After six decades of gradual European integration, the implosion of the financial sector in 2008 sparked a crisis in the Eurozone. This crisis is now causing rifts within the common currency area which may well lead to its full or partial disintegration. Indeed, the European Union itself is unlikely to remain immune to the ensuing tumult, as countries both within and without the Eurozone are reconsidering their position vis-à-vis the European ‘project’. The repercussions for the global economy of the recession in Europe, which is symptomatic of broader weaknesses in the design of its institutions, are significant and feed back into Europe’s crisis.

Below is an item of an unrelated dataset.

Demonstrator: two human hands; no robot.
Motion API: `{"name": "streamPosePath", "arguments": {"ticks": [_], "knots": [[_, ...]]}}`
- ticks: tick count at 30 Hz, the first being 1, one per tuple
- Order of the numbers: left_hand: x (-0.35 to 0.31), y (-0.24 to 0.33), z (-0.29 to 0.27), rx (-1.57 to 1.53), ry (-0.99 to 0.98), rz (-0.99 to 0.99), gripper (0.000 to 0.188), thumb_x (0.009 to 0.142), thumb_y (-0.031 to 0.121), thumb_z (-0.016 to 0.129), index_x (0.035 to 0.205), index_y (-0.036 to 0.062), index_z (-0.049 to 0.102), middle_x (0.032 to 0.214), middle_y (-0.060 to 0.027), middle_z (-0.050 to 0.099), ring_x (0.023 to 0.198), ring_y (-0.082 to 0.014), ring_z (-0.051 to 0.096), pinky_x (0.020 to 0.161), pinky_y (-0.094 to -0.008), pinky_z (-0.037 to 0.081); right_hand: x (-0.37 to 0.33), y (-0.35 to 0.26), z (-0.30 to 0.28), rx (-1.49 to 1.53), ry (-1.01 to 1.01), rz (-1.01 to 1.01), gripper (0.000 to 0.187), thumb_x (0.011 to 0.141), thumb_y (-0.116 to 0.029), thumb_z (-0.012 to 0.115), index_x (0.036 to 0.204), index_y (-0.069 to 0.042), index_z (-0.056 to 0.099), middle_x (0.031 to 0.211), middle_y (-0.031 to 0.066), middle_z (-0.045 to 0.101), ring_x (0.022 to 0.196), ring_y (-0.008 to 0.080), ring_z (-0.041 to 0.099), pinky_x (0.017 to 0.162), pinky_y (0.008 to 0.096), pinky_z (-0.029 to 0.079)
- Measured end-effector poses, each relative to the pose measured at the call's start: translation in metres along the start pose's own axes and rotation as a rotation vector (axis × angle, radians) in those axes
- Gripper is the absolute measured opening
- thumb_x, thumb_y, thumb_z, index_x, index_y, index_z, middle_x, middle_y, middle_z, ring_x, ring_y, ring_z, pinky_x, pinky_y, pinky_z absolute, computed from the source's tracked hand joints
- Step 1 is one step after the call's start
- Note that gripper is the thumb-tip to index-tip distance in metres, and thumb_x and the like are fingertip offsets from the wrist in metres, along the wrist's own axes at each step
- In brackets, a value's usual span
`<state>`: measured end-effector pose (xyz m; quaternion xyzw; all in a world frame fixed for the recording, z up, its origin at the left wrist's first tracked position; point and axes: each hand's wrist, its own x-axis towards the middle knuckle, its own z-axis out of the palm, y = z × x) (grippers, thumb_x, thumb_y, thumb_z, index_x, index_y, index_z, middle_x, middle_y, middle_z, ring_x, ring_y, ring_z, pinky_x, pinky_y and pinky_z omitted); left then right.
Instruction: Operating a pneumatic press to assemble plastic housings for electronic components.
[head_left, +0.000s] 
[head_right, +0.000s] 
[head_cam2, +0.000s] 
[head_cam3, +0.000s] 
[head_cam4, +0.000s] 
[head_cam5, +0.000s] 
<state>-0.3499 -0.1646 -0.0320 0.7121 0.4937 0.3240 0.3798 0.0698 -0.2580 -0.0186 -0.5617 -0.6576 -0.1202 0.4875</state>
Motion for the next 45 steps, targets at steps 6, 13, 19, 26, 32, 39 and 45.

This segment places the current financial crisis in Europe in its global, financial, economic, political and social context. Sessions will be divided in three segments. The first segment will examine the run-up to the Eurozone’s creation, its links to the preceding creation of the Single Market and German Reunification, as well as the economic and financial links between the United States, Germany and Japan during two distinct postwar periods (1944-1971 and 1971-2000). The second segment will look at the Eurozone’s architecture focusing on the period between its inauguration, in 2000, and the global financial crisis of 2008. Lastly, the third segment will be devoted to a careful analysis of Europe’s evolving responses to the crisis.

Students’grades will be determined by one presentation and two pieces of written work: a 1500 word paper on a specific topic (to be provided by the instructor) and a longer essay on the crisis itself.